Nebula Core: A Scalable Multimodal Framework for Distributed Intelligence in Edge-Cloud Systems
Sr No:
Page No:
1-4
Language:
English
Authors:
Sayma Nasrin*
Received:
2024-12-19
Accepted:
2025-01-05
Published Date:
2025-01-08
Abstract:
The proliferation of intelligent applications across diverse domains—ranging from
smart cities to autonomous vehicles—has accelerated the demand for scalable, low latency, and
energy-efficient computing frameworks. Nebula Core presents a novel, scalable multimodal
framework designed to seamlessly integrate distributed intelligence across edge and cloud
environments. Leveraging adaptive resource orchestration, real-time data fusion, and intelligent
workload partitioning, Nebula Core enables efficient handling of heterogeneous data streams
including vision, audio, and sensor inputs. The architecture employs a hybrid AI model
deployment strategy, balancing edge responsiveness with cloud computational depth to
optimize performance, privacy, and scalability. Extensive simulations and real-world
deployments demonstrate Nebula Core’s capabilities in reducing inference latency, improving
fault tolerance, and scaling across thousands of distributed nodes.
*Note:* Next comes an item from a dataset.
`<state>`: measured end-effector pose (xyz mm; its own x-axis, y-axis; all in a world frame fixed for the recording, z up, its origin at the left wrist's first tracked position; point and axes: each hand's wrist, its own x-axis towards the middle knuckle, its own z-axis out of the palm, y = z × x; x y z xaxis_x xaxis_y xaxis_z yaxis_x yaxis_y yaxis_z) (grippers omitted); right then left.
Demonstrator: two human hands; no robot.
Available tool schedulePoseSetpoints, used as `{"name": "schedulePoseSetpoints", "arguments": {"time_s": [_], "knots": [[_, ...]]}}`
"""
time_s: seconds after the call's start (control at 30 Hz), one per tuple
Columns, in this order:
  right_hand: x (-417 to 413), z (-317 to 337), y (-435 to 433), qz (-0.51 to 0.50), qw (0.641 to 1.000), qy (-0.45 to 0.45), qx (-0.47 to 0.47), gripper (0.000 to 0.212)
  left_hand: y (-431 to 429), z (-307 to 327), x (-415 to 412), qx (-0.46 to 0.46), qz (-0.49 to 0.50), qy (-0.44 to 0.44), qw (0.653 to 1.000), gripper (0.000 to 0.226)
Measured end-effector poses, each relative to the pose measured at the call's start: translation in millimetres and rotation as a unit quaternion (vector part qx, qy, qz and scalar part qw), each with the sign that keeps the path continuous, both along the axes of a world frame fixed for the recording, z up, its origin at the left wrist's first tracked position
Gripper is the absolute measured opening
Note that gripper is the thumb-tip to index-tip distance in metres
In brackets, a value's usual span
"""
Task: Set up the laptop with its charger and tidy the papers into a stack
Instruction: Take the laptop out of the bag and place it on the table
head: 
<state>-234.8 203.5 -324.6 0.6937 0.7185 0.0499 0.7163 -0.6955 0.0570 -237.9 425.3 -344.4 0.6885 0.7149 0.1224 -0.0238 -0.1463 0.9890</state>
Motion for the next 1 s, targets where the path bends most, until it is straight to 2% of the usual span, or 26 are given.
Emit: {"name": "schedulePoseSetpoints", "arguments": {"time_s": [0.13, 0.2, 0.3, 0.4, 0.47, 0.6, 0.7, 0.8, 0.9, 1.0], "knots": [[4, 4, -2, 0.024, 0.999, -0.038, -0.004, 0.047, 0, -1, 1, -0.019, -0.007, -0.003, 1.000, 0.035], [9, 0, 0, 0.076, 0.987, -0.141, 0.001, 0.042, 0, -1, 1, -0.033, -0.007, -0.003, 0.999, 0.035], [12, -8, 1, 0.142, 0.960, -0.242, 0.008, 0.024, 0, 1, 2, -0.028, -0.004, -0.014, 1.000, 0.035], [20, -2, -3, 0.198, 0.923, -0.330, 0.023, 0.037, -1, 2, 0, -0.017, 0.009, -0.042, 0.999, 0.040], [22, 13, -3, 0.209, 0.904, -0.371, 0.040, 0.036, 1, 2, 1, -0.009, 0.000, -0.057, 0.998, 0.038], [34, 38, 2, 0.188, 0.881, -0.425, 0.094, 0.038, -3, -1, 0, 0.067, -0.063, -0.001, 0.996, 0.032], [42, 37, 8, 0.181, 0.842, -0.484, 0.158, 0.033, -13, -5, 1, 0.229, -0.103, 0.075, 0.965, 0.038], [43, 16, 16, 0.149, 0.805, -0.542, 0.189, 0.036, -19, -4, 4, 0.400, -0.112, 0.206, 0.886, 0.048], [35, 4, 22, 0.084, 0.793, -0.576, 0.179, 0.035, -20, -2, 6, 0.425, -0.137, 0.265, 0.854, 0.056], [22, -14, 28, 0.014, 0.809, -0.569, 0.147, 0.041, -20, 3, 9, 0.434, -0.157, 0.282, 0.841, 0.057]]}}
This framework sets a new
benchmark for future-ready, multimodal edge-cloud systems, fostering advancements in
collaborative intelligence and context-aware computing.
Keywords:
Nebula Core, Edge-Cloud Computing, Distributed Intelligence, Multimodal Framework, Scalable Architecture, Edge AI, Cloud Integration, Federated Learning, Data Fusion, Real-time Analytics, IoT Systems, Intelligent Edge, Resource Optimization, Machine Learning at the Edge, Decentralized Computing, Adaptive Systems, Low-Latency Inference, Heterogeneous Networks, Smart Infrastructure, Edge-Oriented Framework.